Monday, June 2, 2008

Our first hospital visit March 2006

From the very first moment our brave young men and women became involved in the war, Eddie wanted to "do something" to help. But what? Even if he weren't injured he is past the age of re-enlisting...though some warriors I was writing to in 1st Battalion, 4th Marines told me to "send him over....and we will weld a machine gun to his chair and take him with us". If he could have gotten away with it, I think he would have gone! But that was not to be...

THEN...what else could be done? I had managed to to find a contact with the Marine Corps League in the Washington DC area. I sent them a book AND then doors began to open leading us toward a visit to Walter Reed and Bethesda hospitals. When I was a young girl it was no problem for me to visit at the Navy hospital in California where I would meet Eddie; but today that is not so. It is difficult to get in. But Eddie's book Lucky Enough helped open those doors and in March of 2006 we were headed to DC.

We met with the Chaplain of the local Marine Corps League, Lou Stavely. He took us to both Bethesda and Walter Reed hospitals where we were able to visit our injured troops and give them a copy of Eddie's book.

At Walter Reed we went to the Occupational therapy room for a Pizza Party! Eddie was able to speak to a room full of young men and women...he told his story...our story. I was sitting across from one young man who had lost an arm and a leg. When Eddie told the group that he had met me while in the Naval hospital...AFTER he was injured AND we'd been married going on 40 years! His young face lit up like a Christmas tree! I could just imagine him thinking "I can still get a girl friend!" After speaking Eddie gave each one a book and talked with them individually....of course by then we had eaten all the pizza and none was left for him!

As we were leaving the occupational therapy room Lou said there was a young Marine he wanted Eddie to meet.
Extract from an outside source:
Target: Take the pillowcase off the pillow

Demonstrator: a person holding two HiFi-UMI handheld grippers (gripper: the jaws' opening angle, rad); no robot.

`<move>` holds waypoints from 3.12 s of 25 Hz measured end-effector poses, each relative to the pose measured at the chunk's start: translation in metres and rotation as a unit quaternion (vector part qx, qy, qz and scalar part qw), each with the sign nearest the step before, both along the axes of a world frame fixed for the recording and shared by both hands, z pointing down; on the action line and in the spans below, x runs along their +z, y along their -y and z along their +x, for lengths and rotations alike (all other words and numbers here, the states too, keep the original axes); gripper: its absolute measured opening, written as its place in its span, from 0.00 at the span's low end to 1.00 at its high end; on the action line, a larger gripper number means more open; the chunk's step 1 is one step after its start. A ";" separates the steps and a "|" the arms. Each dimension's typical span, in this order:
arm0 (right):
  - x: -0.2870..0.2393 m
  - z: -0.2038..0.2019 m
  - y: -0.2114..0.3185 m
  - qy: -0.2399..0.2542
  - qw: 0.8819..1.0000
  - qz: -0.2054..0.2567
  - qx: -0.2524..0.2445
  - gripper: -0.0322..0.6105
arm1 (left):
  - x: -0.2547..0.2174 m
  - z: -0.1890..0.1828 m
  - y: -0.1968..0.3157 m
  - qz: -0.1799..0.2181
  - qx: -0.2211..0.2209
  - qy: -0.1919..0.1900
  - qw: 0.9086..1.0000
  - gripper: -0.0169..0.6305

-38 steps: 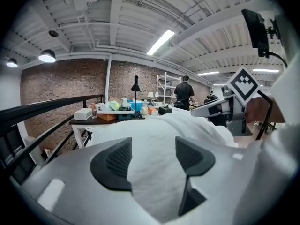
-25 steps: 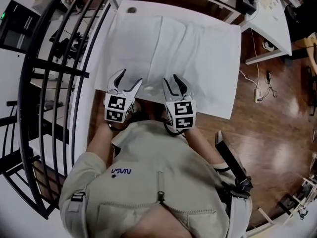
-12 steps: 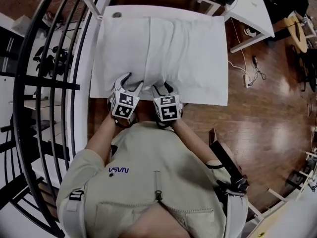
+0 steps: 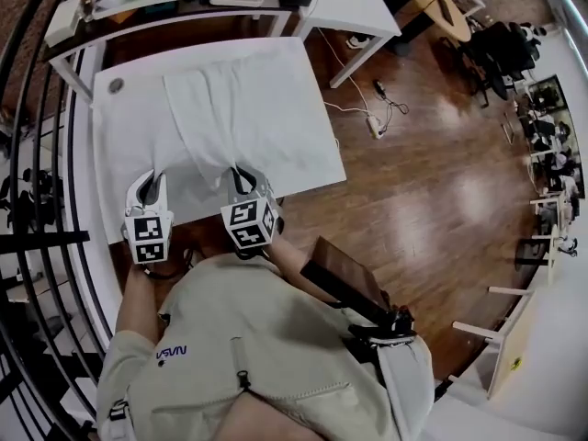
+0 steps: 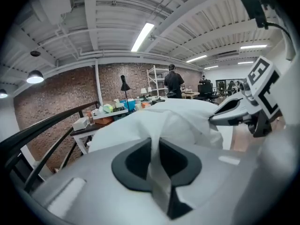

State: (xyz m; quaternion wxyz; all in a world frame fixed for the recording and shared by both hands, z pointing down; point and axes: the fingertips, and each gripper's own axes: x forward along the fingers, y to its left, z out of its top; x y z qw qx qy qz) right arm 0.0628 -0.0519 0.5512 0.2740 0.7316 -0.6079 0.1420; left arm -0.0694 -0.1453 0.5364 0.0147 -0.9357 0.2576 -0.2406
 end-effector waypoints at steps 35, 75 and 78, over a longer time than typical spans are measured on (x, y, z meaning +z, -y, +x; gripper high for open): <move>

He hadn't made it to the pizza party. As we neared his room we met his mother sitting in the hallway. We talked with her a while...when one of our warriors is injured it also affects everyone they know. How does a mother deal with seeing her son injured? I remember Eddie telling me that when his mother came to visit him in the hospital when she was purchasing some things for him she picked up some socks...then cried...he didn't have any feet for socks!

Then we went into Travis' room. Traumatic injury takes such a toll. When I saw him, I thought of the first time I had seen thin... He was a polite young man and Eddie began to visit with him. As they talked they learned they had much in common; both just 19 when they lost both legs, both liked running, both were VERY independent young men...and Travis seemed to want to know more about driving as Eddie told him how a car could be fixed like ours. (Later I would see even more similarities between the two...and Travis has become very dear to us. I am not sure he quite understands just how glad we are to be able to follow his progress as he starts the journey Eddie has been traveling since 1965.)

When we left his room we eventually ended up at Physical Therapy. I couldn't help but smile when I saw Travis there exercising!

Keep "tuning in", his name will come up again! His story continues. I am so very thankful that we have been able to keep in touch with him. He reminds me of a young Eddie and I see so much in his future!